I'm trying to develop a model using NER and relation extraction with prodigy and had a usage question.
To start off, I generated a JSONL dataset that contained a few thousand sentences and were pre-labelled with the 3 spans I want to relate together (I retrieved their offsets using PhraseMatcher
). I then ran:
$ prodigy rel.manual ner_exp_restr_dep en_core_web_lg ./output.jsonl \
--label HAS_COSTS,IN_YEAR \
--span-label EXPENSE,MONEY,DATE \
--add-ents \
--wrap
and spent about 30 minutes annotating 100 or examples with relation data. The basic idea is that a EXPENSE
span relates to a MONEY
span, which relates to a DATE
span.
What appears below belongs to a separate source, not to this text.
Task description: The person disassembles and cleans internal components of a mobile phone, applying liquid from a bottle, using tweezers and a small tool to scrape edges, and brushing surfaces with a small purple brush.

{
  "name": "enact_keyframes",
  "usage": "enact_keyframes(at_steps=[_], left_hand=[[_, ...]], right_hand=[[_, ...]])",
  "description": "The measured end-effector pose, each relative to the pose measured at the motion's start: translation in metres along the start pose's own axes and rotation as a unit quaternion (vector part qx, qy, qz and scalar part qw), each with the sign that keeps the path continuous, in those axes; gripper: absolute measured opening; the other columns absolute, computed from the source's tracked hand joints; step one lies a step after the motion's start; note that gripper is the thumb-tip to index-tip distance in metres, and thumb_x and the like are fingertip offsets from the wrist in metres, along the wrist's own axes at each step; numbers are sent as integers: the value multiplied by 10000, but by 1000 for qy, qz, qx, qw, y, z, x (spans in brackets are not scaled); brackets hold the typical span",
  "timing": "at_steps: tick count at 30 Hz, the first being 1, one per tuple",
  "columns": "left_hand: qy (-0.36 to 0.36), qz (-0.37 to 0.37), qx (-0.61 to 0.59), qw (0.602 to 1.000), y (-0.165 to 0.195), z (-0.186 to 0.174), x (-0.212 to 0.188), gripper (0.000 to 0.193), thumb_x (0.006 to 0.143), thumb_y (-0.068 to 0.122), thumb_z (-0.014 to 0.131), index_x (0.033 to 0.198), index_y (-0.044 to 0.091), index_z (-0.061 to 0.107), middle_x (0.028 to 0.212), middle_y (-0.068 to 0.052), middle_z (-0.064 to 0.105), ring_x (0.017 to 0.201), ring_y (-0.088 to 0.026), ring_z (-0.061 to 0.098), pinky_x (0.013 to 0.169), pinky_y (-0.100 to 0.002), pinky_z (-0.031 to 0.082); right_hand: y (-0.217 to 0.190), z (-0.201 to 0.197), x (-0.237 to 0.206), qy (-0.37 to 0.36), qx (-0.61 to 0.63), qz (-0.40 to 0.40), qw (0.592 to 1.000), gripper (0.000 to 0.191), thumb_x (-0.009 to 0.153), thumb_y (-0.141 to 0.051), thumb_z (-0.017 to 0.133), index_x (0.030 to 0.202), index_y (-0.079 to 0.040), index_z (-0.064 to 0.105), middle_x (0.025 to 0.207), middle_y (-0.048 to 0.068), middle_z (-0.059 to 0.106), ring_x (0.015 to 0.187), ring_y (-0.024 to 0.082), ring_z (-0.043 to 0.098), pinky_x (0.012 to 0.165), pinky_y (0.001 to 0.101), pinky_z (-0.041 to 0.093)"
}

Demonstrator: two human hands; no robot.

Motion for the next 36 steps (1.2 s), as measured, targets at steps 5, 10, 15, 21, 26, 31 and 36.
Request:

After saving this to the DB, I ran:
$ prodigy train rel en ner_exp_restr_dep
which exported to a local directory. I then imported the model with:
import spacy
nlp = spacy.load("./rel/model-last")
doc = nlp("In 2020 we recorded $20 million in impairment charges")
for ent in doc.ents:
print(ent.text, ent.label_)
# 2020 DATE
# $20 million MONEY
# impairment charges EXPENSE
there doesn't seem to be a way to map from EXPENSE
-> MONEY
-> DATE
.
How do I map from one entity to another using the relations extracted in prodigy? I didn't see anything in the docs about the next steps required.